Kim var, diye sağa sola bakmayacaksın. "Ben varım!" diyecek ve yürüyeceksin.
Caddelerde gördüğün câhil yığınlara, güneşi ceketinin astarında kaybetmiş
kitlelere, yüreğinden habersiz göğsüne takacak sahte muskalar arayan
kalabalıklara acıyacak, onlar arasında gördüğün cins tohumlara toprağı işaret
edeceksin. Cins tohumu, cins toprakla buluşturan cins bahçıvan olacaksın. Uygun
iklimi ise Allah verecek.

Bırak otçuların gözü yoncada olsun. Senin gözün
daima insanda olacak. Hammaddesi makbul fakat adresini yitirmiş birini
gördüğünde, "bundan ne güzel müslüman olur" diyecek ve tüm yüreğinle hidâyeti
için duâ edeceksin. Onu kimliğini yitirmiş bir halde gördüğünde kahrolacak,
elinden bir şey gelmiyorsa dahi, yüreğin bir peygamber yüreği gibi yanıp
"Allah'ım, onları affet, onlara hidâyet et, çünkü onlar bilmiyorlar!" diye
yakaracaksın. Arşın kapısına onlar için asılacak, yüreklerinin mührünü çözmesi
için başını o kapının eşiğine vuracak, vuracaksın.

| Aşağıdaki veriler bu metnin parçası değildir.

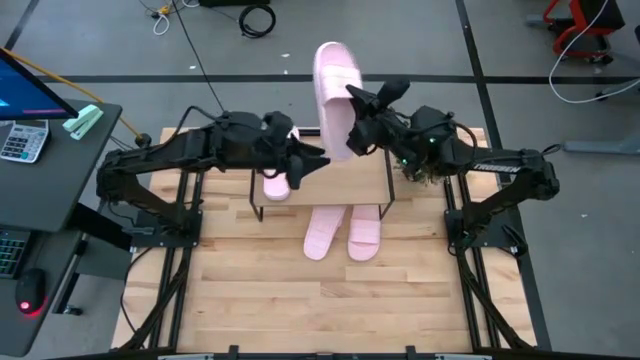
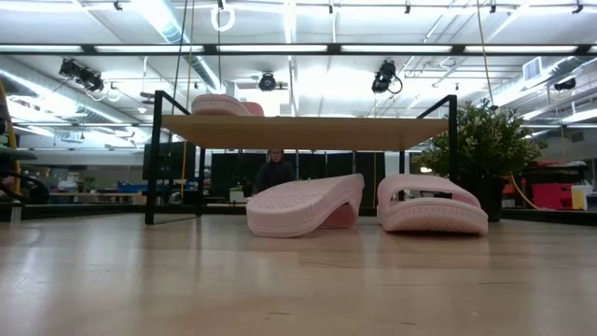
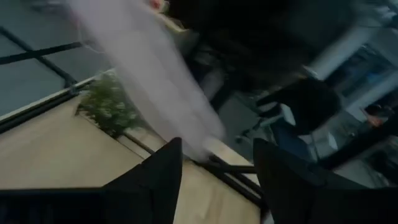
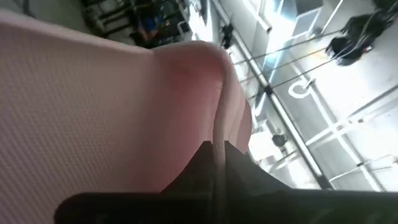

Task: Pick and place slides into the shelf
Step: Put the pink slipper on the shelf

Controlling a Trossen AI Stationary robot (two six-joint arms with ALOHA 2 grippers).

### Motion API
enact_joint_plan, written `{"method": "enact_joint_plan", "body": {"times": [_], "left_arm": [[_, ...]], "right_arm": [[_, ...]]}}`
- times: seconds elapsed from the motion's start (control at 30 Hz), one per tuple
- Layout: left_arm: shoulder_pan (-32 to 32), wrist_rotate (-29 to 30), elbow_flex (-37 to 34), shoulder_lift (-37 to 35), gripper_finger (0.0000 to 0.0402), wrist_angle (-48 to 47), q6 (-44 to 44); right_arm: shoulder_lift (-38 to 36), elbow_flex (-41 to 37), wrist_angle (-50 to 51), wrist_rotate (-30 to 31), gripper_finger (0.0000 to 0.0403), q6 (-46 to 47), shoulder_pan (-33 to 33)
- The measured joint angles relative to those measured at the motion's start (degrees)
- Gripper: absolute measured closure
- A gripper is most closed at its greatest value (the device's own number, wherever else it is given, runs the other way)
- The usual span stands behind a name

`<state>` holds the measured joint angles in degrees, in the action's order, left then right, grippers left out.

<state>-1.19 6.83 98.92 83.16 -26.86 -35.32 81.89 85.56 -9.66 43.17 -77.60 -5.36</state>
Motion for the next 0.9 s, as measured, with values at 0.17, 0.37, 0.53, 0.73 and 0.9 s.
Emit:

İslâm'ı İslâm'ın dostlarından değil,
düşmanlarından öğrenen insanlar için hüküm verip infaz etmeyeceksin. Birçoğunun
reddettiği İslâm'ın Allah'ın İslâm'ı değil, babalarının İslâm'ı olduğunu bilecek
ve onu zâten senin de reddetmen gerektiğini hatırlayacak, onu kınamak yerine,
kanlık yüreğine ışık tutacak, sevgiden oltanı gönül ummânına şefkatle atacaksın.
O kendine, mezhebine, meşrebine, partine, kliğine, cemaatine, derneğine değil;
öz benliğine çağıracak, "varlık sorununu" nasıl çözdüğünü soracaksın. Nereden
gelip nereye gittiğini, ölüm hakkında ne düşündüğünü, mutluluktan neyi
anladığını soracaksın. Hiç kendisiyle başbaşa kalıp kalmadığını, hayal kurup
kurmadığını, rüya görüp görmediğini, sevip sevmediğini, özleyip özlemediğini,
ağlayıp ağlamadığını, içinin nelere sızlayıp nelere sızlamadığını soracaksın.



Önce seveceksin. Garazsız ve ivazsız,
pazarlıksız, bedelsiz seveceksin. Sevginin illeti ölümsüz olacak, ki sevgin de
ölümsüz olsun. Dâvet yemeğini sevgi kaşığıyla sunacaksın. Sevgiden başka bedel
beklemeyeceksin, ki sevginin bedeli sadece sevgidir, ondan başkası sevgiyi
"ucuz"a vermektir. Benim ücretim yalnızca O'na âittir, diyeceksin. Tüm
faturaları yakarak yola çıkacaksın, ki ileride fatura çıkaramayasın. Bir insanın
yüreğinin aydınlanmasına vesile olduğunda dünyanın tapusunu sana vermişler gibi
sevineceksin. Bir âdem bir âlemdir diye çıktığın yolda dirilişine sebep olduğun
her bir insanın mânevî anası olmanın haklı gururunu duyacaksın. Öldürmek için
doğuran zavallılara karşı diriltenler ve gerektiğinde diriltmek için ölen
bahtiyarlar arasında olmanın şükrünü edâ edeceksin.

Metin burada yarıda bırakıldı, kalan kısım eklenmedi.